Commanders and leaders
- Theodore Svetoslav Aldimir: Michael IX Palaiologos

Casualties and losses
- Light: Heavy

= Battle of Skafida =

The Battle of Skafida (Битка при Скафида) was an engagement between the Bulgarian Empire and the Byzantine Empire which occurred in 1304 near Poros (Burgas), modern Bulgaria. The outcome was Bulgarian victory.

As a result, the Bulgarian Empire overcame the crisis from the end of the 13th century, achieved internal stability and regained most of Thrace. For a time afterwards, Byzantium was not a serious threat to it.

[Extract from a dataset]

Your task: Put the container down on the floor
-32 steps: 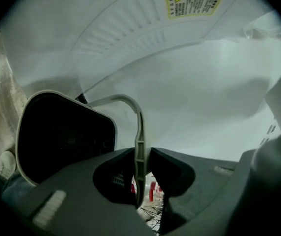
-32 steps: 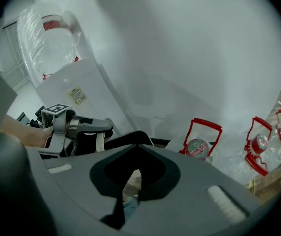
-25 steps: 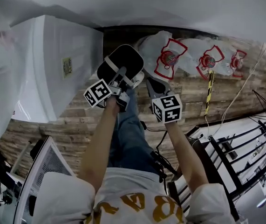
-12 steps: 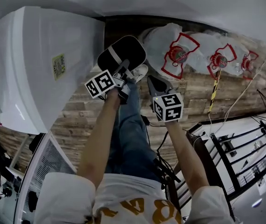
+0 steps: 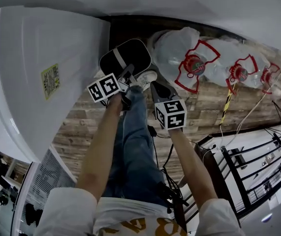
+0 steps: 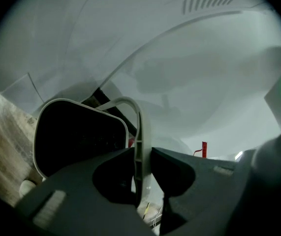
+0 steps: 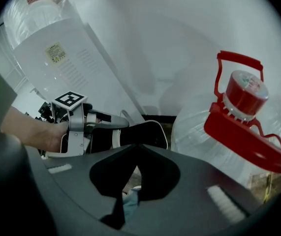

==Origin of the conflict==
When Theodore Svetoslav was crowned Emperor of Bulgaria in 1300, he sought revenge for the Tatar attacks on the state in the previous 20 years. The traitors were punished first, including Patriarch Joachim III, who was found guilty of helping the enemies of the crown. Then the tsar turned to Byzantium, which had inspired the Tatar invasions and had managed to conquer many Bulgarian fortresses in Thrace. In 1303, his army marched southwards and regained many towns. In the following year the Byzantines counter-attacked and the two armies met near the Skafida river.

==The battle==
The Byzantines had an advantage in the beginning and managed to push the Bulgarians across the river. They were so infatuated with the chase of the retreating soldiers that they crowded on the bridge, which had been sabotaged before the battle by the Bulgarians, and broke down. The river was very deep at that place and many Byzantine soldiers panicked and drowned, which helped the Bulgarians snatch victory.

==Aftermath==
After the victory, the Bulgarians captured many Byzantine soldiers and according to custom the ordinary people were released and only the nobles were held for ransom. The Bulgarian army continued its victorious campaign and the enemy could not stop them, although the Byzantine Emperor melted his personal treasure in order to recruit more soldiers. The Byzantines were forced to recognize the territorial gains of Theodore Svetoslav and he married the daughter of Michael IX, Theodora. A peace treaty was signed in 1307 that lasted until Theodore Svetoslav's death in 1321.